Tidak ada sesuatu apapun, yang mulia
Sang guru berkata :
Yang halus ialah unsur hidup
Yang tak tampak olehmu
Dari yang halus itulah sebenar yang ada
Yang dari padanya sekalian ini terjadi
Itulah hakikat yang sejati,
Itulah hidup
Itulah kamu ……
Dari sebuah biji, terangkum idea-idea yang akan terjadi, nanti akan ada sebuah akar yang menjulur, daun-daun yang hijau, batang yang kukuh serta buahnya yang ranum. Dan itu terangkum dalam sesuatu yang tak terlihat, iaitu hakikat hidup.
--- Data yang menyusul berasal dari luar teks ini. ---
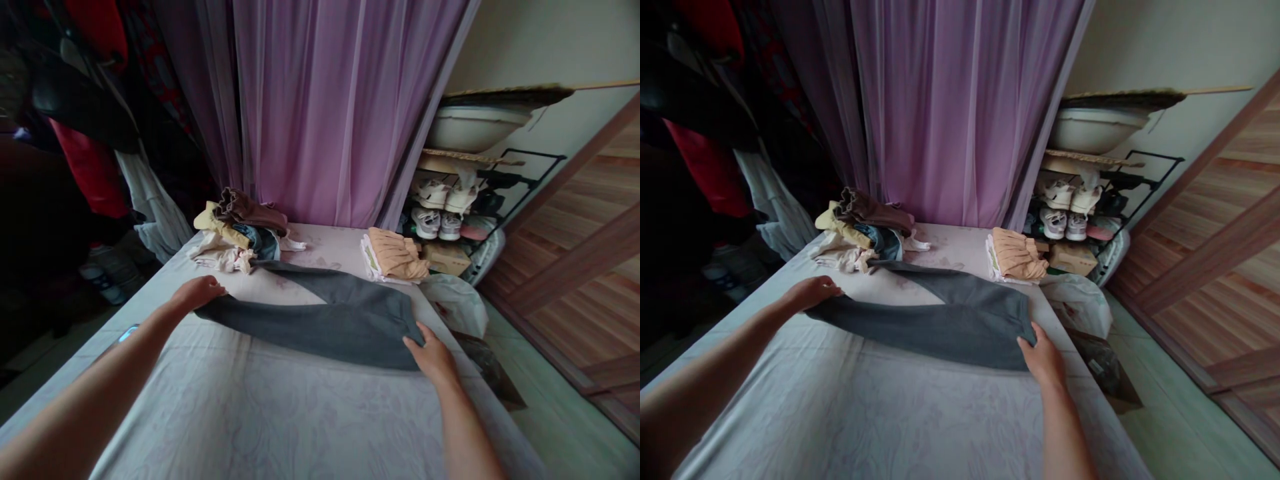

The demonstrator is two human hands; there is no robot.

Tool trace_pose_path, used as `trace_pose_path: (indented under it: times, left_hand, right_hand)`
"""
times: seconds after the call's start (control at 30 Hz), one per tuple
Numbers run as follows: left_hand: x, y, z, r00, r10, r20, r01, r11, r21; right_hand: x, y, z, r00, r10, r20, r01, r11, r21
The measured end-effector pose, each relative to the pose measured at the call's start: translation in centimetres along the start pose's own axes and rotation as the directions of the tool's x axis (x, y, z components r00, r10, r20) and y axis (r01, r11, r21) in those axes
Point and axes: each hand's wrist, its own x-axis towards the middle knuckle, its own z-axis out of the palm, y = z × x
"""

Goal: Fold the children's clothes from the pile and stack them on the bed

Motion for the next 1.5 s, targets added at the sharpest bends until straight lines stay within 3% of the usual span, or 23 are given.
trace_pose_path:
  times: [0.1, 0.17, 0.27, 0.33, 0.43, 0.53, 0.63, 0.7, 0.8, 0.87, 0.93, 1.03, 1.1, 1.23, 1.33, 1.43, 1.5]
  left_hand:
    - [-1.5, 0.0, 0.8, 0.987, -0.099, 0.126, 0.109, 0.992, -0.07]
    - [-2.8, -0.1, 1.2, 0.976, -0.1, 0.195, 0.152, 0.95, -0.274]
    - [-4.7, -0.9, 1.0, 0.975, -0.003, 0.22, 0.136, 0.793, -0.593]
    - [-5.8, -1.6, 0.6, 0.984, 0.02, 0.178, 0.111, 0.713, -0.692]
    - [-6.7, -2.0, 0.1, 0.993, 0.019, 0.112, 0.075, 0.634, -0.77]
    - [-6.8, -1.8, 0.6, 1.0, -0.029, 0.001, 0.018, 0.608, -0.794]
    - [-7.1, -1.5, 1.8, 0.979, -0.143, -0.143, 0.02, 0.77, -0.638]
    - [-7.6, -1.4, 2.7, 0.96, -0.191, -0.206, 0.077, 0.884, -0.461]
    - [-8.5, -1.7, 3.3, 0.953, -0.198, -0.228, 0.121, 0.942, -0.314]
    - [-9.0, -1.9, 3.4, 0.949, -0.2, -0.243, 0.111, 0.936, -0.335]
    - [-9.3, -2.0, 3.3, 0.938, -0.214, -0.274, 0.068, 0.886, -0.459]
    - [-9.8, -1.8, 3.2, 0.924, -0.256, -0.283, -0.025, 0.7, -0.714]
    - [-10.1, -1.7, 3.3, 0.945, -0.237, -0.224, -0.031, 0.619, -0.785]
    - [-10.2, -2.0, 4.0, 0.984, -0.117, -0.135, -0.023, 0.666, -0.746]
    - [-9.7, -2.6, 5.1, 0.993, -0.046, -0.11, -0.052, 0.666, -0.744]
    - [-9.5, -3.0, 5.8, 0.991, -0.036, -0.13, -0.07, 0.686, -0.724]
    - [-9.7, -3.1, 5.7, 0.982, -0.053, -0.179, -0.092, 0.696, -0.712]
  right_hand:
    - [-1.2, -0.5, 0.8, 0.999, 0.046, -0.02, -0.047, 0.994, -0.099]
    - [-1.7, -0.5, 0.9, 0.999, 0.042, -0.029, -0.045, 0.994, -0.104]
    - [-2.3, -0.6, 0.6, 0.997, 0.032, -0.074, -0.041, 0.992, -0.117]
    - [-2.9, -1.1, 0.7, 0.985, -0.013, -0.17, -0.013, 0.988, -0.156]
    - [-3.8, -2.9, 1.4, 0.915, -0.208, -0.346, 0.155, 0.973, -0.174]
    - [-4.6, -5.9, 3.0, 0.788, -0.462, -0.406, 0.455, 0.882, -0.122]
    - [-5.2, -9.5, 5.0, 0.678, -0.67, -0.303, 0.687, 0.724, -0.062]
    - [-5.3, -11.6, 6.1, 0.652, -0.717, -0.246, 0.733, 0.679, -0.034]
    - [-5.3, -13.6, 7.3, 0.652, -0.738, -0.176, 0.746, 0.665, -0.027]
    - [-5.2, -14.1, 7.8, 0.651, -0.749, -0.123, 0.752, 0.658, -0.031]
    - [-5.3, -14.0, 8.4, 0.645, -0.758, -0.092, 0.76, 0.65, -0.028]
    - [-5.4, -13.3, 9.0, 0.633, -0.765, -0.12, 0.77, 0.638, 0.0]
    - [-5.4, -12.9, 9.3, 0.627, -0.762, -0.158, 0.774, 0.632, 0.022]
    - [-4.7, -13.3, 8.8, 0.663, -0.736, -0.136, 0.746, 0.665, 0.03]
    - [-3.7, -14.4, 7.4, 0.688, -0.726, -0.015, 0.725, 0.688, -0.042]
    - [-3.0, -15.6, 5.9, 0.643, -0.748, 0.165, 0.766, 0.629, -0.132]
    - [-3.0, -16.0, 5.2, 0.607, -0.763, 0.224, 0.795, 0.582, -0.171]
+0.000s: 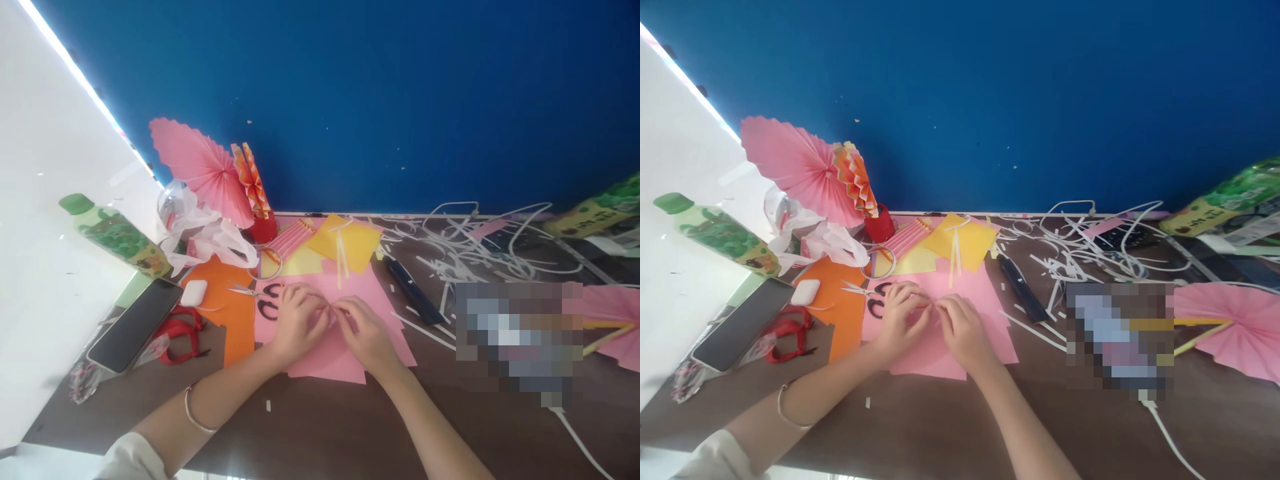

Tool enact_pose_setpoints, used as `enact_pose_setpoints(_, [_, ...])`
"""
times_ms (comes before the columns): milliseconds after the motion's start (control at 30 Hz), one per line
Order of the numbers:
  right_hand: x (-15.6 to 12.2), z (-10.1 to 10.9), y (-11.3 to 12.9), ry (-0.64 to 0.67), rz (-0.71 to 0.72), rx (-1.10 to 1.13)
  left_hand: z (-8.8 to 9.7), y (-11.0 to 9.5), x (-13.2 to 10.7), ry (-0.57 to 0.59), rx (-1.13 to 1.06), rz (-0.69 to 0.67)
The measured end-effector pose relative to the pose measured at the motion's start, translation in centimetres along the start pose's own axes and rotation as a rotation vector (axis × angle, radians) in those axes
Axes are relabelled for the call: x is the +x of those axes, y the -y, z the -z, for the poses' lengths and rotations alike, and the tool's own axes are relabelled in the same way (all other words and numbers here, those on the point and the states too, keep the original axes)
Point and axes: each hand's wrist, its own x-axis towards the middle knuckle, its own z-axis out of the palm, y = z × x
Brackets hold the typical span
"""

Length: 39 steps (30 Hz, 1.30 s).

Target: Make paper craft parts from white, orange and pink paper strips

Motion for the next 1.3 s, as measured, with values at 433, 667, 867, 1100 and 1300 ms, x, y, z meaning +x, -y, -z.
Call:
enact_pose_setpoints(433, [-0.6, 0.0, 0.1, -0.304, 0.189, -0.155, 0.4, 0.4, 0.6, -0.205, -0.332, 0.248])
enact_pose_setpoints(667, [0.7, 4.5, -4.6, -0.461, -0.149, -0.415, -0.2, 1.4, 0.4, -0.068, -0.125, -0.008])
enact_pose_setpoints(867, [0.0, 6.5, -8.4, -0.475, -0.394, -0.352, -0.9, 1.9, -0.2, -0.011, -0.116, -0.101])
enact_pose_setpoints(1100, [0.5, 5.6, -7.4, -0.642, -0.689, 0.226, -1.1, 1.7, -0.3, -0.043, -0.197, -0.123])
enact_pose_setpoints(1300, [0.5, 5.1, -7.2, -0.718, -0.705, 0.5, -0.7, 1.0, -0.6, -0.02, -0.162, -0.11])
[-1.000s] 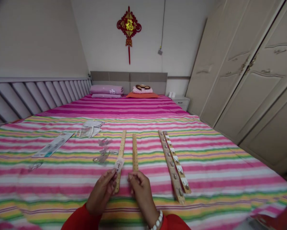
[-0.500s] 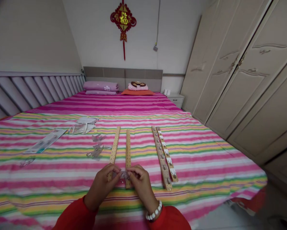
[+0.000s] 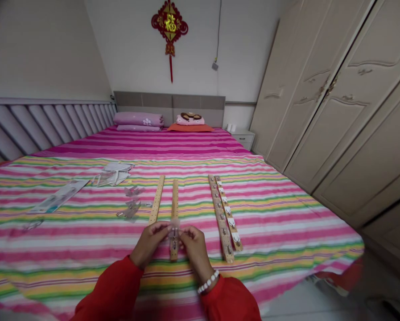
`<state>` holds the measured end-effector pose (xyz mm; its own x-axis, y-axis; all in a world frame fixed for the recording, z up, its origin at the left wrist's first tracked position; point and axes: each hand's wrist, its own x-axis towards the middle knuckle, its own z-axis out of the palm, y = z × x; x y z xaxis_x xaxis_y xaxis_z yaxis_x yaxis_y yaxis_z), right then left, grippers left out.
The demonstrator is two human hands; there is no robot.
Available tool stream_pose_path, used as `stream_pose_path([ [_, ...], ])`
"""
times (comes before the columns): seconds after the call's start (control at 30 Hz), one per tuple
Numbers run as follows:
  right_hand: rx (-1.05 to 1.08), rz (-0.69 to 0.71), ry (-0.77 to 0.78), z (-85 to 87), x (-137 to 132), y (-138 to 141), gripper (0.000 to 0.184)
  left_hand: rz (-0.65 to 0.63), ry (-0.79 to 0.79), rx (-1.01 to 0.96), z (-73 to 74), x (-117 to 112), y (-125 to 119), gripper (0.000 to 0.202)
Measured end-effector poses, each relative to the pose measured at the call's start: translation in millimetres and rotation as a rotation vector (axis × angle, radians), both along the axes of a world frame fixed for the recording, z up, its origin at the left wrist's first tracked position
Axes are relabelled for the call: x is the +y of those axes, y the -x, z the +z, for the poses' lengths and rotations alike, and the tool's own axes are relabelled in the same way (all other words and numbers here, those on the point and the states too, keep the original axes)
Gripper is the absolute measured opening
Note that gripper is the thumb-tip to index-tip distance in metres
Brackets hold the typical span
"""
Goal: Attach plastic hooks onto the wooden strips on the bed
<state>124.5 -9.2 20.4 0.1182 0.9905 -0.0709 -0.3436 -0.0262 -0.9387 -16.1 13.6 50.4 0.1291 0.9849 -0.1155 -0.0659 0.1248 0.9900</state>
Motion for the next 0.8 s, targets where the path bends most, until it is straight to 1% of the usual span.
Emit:
stream_pose_path([
  [0.1, -0.005, -0.018, -0.003, -0.1, 12, 0, 0.026, 0.032, 0.018, 0.012, -4.7, 13, -2, 0.040],
  [0.17, -0.003, -0.024, 0.013, -2.0, 19, 0, 0.023, 0.053, 0.026, 0.022, -10.7, 21, -3, 0.041],
  [0.27, -0.004, -0.031, 0.051, -11.0, 26, 2, 0.020, 0.086, 0.001, 0.048, -24.3, 30, -3, 0.040],
  [0.4, -0.012, -0.042, 0.086, -26.1, 32, 3, 0.017, 0.090, -0.059, 0.125, -39.3, 38, -3, 0.033],
  [0.47, -0.023, -0.053, 0.090, -29.7, 35, 4, 0.015, 0.084, -0.098, 0.170, -42.3, 42, -3, 0.027],
  [0.57, -0.041, -0.068, 0.078, -30.6, 40, 4, 0.013, 0.089, -0.129, 0.212, -43.7, 48, -3, 0.022],
  [0.67, -0.066, -0.084, 0.052, -32.1, 44, 5, 0.011, 0.098, -0.115, 0.235, -45.0, 50, -4, 0.020],
  [0.8, -0.093, -0.097, 0.038, -38.4, 46, 7, 0.009, 0.092, -0.068, 0.238, -47.9, 48, -5, 0.018],
])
Syeikh An Nafiri menghuraikan masalah huruf ini dalam kitab Raaitullah (Aku telah Melihat Allah). Beliau dalam pembahasan masalah hakikat juga menggunakan ‘huruf’ sebagai lambang segala sesuatu tercipta untuk mengungkapkan bahwa dzat itu bukanlah sebuah apa yang boleh digambarkan, sebab segala sesuatu yang masih boleh digambarkan disebut dengan huruf.
Huruf disusun menjadi perkataan, dari perkataan menjadi pendapat, pendapat bersama dengan perkataan akan menjadikan bilangan. Pendapat disatukan dengan bilangan perkataan, dan bilangan perkataaan disatukan dengan bilangan pendapat menimbulkan kekuatan magik, dan atas dasar hukum peringatan, hal yang demikian adalah masuk dalam kekufuran. Hukum bilangan kata adalah hukum bantah-membantah (sengketa) yang satu berlawanan dengan yang lain, hal mana membawa kepada kepiluan dan kecemasan, hal yang demikian adalah kemustahilan belaka dan menjadikan ketegangan dan kegoncangan.
Asma’ (nama-nama), sifat-sifat dan Af’al (perbuatan-perbuatan) adalah hijab semua atas Dzat ilahiat. Karena sesungguhnya Dzat ilahiat itu tidak dapat menerima pembatas. Dzat ilahiyat itu berada pada tingkat ketinggian, sedangkan pelepasan (penanggalan tajrid) dan Asma dan Ilahiyat adalah urut-urutan yang menurun. Asma dengan Dzat Asmanya berdiri tanpa perbuatan, Asma dapat berbuat hanya dikarenakan Dzat Allah semat dan sesungguhnya persoalannya berkisar bagaikan perkakas dan alat-alat dan huruf di dalam syurga adalah merupakan alat-alat dan perkakas.
Kesimpulan dari semua keterangan di atas adalah:
Para sufi ingin memudahkan dalam pencarian Tuhannya melalui firman dan ciptaanNya….
Secara berurutan terurai sebagai berikut …
Alam adalah firman Allah yang tak tertulis (ayat-ayat kauniyah), dan
Alqur’an adalah ayat-ayat kauliyah …
Semua alam semesta tergelar atas Asma Allah (bismillah)
Asma terkandung kehendak …
Kehendak terkandung dalam sifat…
Sifat terkandung dalam Af’al
Af’al terkandung pada Dzat
Semua itu adalah hijab, kerana asma’, sifat, af’al bukanlah dzat itu sendiri … itulah yang dimaksud para sufi bahwa segala yang tergambarkan adalah HURUF, dan merupakan hijab, … dan Dzat berada dibalik TITIK … dzat tidak dapat digambarkan oleh sesuatu, … untuk mengetahui Dzat Allah harus menyingkirkan huruf dan titik, karena itu adalah hijab !!